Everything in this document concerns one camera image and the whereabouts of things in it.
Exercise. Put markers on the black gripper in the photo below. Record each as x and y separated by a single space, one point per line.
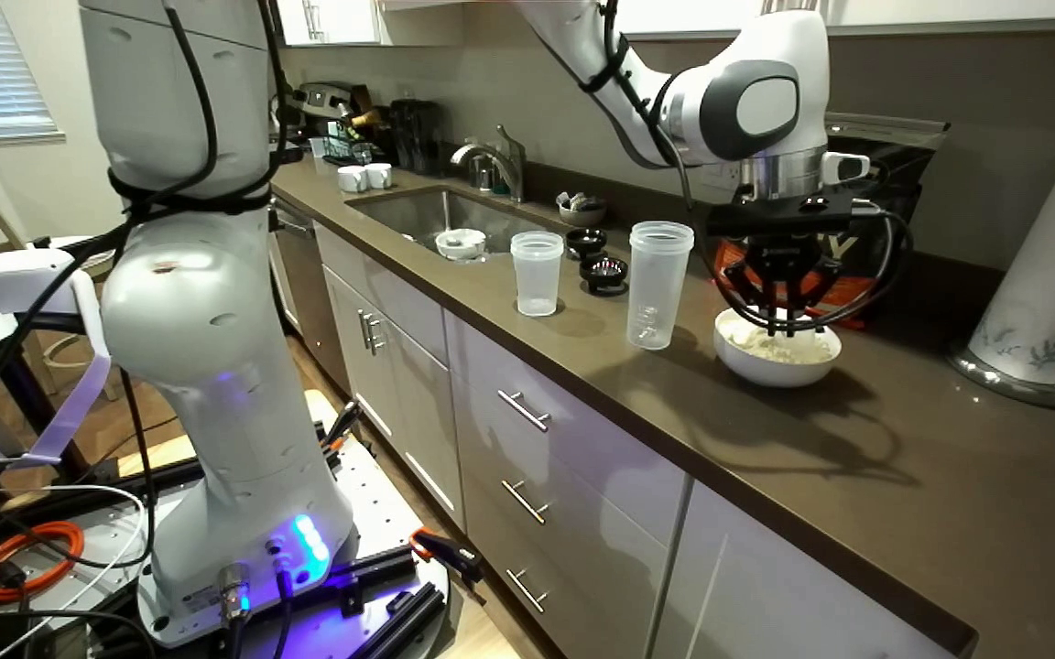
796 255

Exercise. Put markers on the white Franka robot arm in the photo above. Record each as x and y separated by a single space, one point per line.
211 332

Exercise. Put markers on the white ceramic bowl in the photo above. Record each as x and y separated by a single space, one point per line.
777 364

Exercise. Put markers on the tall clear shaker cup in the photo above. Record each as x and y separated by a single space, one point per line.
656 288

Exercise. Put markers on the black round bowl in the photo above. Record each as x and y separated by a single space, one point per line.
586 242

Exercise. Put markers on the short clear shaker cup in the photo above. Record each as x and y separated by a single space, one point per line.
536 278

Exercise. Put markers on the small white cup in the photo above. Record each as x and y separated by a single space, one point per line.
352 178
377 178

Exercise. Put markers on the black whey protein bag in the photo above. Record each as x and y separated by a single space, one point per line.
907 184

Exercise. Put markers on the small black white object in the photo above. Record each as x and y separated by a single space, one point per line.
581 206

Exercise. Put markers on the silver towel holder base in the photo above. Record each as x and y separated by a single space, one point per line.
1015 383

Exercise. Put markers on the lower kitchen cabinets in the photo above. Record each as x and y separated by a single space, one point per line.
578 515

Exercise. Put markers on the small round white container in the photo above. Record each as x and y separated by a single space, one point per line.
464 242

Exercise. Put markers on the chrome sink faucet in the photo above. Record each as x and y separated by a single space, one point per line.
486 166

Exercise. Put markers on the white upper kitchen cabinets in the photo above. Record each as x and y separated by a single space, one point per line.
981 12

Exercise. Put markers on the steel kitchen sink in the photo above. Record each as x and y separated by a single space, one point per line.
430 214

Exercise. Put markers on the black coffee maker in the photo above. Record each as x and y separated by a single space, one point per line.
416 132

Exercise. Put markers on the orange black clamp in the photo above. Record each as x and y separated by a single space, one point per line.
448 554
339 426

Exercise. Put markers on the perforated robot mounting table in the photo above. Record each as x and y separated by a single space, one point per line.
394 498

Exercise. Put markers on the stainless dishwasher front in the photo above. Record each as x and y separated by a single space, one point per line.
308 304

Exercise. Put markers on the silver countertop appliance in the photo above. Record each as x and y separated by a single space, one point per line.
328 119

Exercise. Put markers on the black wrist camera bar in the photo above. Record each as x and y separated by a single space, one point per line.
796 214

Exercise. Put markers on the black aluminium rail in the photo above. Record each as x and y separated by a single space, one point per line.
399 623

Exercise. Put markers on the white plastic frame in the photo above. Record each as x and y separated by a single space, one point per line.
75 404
---
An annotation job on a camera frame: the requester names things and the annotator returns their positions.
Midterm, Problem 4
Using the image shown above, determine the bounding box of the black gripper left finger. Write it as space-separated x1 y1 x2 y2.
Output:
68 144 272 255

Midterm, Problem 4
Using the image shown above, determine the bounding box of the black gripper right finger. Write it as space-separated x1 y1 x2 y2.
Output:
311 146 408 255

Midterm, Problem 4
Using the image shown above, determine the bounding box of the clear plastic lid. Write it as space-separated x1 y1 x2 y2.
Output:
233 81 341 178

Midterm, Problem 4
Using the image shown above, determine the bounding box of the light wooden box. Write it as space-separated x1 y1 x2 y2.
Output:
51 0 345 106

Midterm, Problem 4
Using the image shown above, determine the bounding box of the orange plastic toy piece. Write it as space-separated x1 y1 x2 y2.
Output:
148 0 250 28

* _WHAT YOU WILL DO_
If a line in the data above holds the string "things", report that line.

* _OUTPUT_
Everything in this document concerns one camera image and the whereabouts of things in it.
An annotation job on a camera frame: the requester names things and the annotator returns their positions.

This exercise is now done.